» **EXERCISE DETAILS**:
Could you copy each line of the listing below that has the word "camera"?

» **EXTRACTED MATERIAL**:
———
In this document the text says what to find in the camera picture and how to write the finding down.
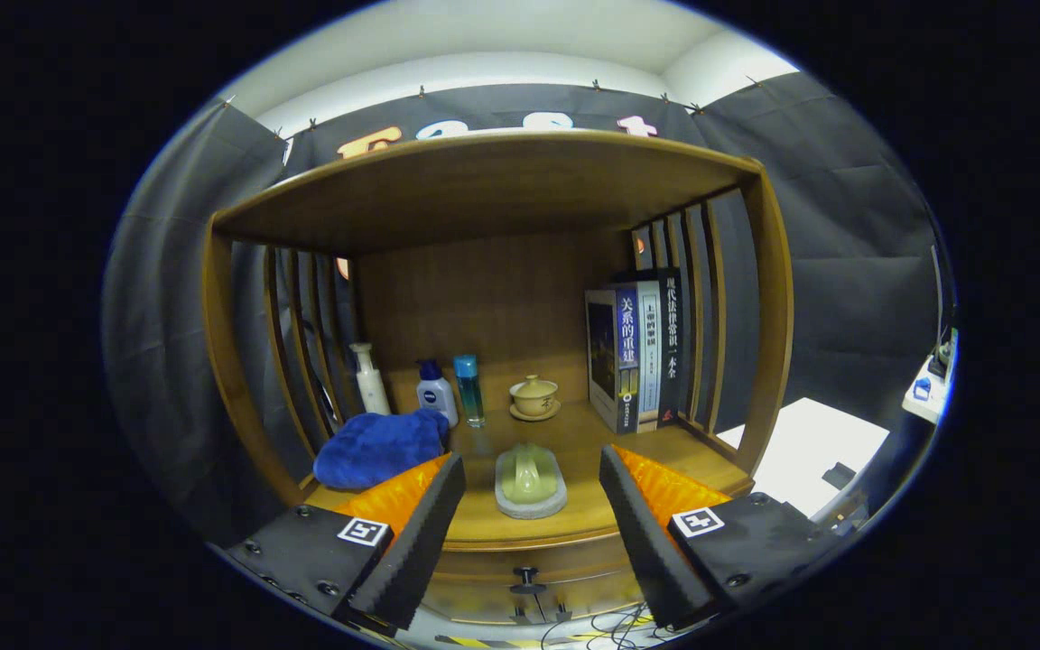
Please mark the white bottle with blue cap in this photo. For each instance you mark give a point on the white bottle with blue cap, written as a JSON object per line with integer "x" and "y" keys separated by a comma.
{"x": 437, "y": 397}

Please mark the white box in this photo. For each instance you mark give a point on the white box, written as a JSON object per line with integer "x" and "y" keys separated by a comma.
{"x": 809, "y": 442}

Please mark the white side table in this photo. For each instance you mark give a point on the white side table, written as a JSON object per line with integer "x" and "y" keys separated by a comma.
{"x": 931, "y": 402}

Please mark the black spine book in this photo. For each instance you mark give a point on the black spine book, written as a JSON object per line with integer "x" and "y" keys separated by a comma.
{"x": 670, "y": 352}

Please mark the pale spine book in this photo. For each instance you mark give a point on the pale spine book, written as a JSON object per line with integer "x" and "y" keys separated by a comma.
{"x": 651, "y": 361}

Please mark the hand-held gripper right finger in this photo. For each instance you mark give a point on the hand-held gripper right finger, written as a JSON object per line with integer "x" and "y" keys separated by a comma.
{"x": 642, "y": 542}

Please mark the wooden countertop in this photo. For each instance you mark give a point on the wooden countertop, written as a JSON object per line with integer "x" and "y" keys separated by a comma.
{"x": 583, "y": 451}

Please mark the tan lidded teacup with saucer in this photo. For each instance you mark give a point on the tan lidded teacup with saucer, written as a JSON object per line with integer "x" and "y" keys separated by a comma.
{"x": 534, "y": 397}

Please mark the small blue object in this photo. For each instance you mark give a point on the small blue object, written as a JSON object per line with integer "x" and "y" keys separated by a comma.
{"x": 923, "y": 389}

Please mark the teal clear bottle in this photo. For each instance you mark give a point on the teal clear bottle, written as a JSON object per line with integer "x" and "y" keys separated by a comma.
{"x": 469, "y": 393}

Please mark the blue towel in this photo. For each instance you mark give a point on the blue towel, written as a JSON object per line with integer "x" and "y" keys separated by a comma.
{"x": 376, "y": 447}

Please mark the wooden cabinet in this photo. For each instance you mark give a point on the wooden cabinet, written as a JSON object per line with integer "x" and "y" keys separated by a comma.
{"x": 484, "y": 190}

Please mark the blue spine book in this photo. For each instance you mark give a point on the blue spine book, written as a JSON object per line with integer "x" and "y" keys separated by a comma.
{"x": 628, "y": 352}

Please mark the wooden drawer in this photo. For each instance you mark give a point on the wooden drawer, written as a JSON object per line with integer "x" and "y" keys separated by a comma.
{"x": 574, "y": 564}

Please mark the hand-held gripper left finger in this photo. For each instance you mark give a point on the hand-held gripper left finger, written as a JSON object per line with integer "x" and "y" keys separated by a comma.
{"x": 421, "y": 542}

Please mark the white pump bottle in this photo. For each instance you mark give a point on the white pump bottle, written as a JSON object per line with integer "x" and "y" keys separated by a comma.
{"x": 373, "y": 393}

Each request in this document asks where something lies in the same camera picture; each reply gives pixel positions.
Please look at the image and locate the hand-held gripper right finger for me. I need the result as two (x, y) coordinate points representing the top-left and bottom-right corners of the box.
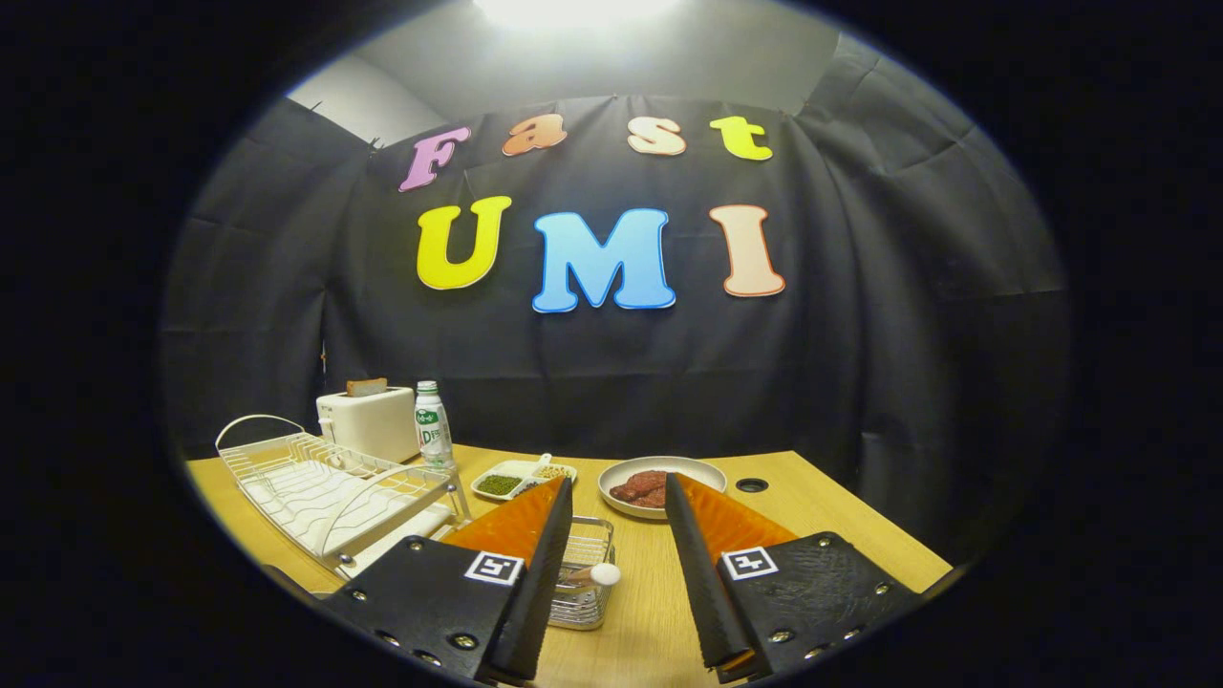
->
(664, 472), (923, 681)

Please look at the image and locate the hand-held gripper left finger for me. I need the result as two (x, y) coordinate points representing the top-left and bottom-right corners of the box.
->
(320, 475), (574, 684)

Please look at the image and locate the silver wire basket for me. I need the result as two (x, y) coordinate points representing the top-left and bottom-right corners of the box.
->
(547, 516), (617, 632)

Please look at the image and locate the white wire dish rack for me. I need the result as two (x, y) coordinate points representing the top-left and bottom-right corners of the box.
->
(215, 414), (471, 565)

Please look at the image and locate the white oval plate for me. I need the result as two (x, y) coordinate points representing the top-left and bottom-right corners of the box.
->
(598, 456), (728, 520)

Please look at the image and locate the white divided dish with beans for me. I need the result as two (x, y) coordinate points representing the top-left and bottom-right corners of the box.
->
(471, 453), (578, 502)

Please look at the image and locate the white drain tray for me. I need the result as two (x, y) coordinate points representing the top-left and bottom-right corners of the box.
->
(239, 457), (455, 574)

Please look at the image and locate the plastic bottle with green label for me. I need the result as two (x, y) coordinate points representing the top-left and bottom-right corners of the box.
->
(414, 380), (455, 471)

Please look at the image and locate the black backdrop cloth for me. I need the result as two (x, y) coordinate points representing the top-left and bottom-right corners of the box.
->
(161, 33), (1071, 565)

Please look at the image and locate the white toaster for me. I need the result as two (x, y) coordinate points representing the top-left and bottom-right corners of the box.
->
(316, 386), (421, 464)
———
» **ANSWER SPACE**:
In this document the text says what to find in the camera picture and how to write the finding down.
Each request in this document asks where something lies in the same camera picture; each reply gives pixel positions.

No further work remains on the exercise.